**What is required:** Which lines in the data below contain the word "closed"? Pull each of them out.
Segment Start: Collected material
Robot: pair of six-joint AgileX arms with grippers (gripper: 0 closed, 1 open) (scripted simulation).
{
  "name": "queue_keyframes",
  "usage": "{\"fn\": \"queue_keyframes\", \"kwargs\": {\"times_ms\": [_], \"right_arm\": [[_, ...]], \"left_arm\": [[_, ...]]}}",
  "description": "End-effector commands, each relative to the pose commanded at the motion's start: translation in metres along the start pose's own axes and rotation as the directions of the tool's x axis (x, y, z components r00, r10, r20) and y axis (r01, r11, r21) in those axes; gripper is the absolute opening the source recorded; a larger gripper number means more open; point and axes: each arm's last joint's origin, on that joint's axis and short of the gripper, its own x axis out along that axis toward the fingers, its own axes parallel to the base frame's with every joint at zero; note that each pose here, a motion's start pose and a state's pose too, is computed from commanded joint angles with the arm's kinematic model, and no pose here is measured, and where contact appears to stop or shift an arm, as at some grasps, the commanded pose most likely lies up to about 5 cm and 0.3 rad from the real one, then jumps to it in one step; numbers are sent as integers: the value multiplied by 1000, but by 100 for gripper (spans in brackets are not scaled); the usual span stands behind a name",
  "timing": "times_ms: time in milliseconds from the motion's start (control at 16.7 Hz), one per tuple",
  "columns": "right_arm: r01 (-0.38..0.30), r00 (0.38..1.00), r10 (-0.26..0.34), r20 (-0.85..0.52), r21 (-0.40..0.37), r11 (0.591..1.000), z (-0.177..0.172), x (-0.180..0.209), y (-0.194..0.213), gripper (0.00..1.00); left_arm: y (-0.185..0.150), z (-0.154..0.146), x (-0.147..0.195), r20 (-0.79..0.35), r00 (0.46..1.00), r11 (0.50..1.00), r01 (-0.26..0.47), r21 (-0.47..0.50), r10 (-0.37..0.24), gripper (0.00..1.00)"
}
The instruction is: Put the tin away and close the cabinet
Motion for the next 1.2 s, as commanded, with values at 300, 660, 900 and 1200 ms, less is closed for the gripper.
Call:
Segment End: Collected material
**Task result:**
Robot: pair of six-joint AgileX arms with grippers (gripper: 0 closed, 1 open) (scripted simulation).
Motion for the next 1.2 s, as commanded, with values at 300, 660, 900 and 1200 ms, less is closed for the gripper.

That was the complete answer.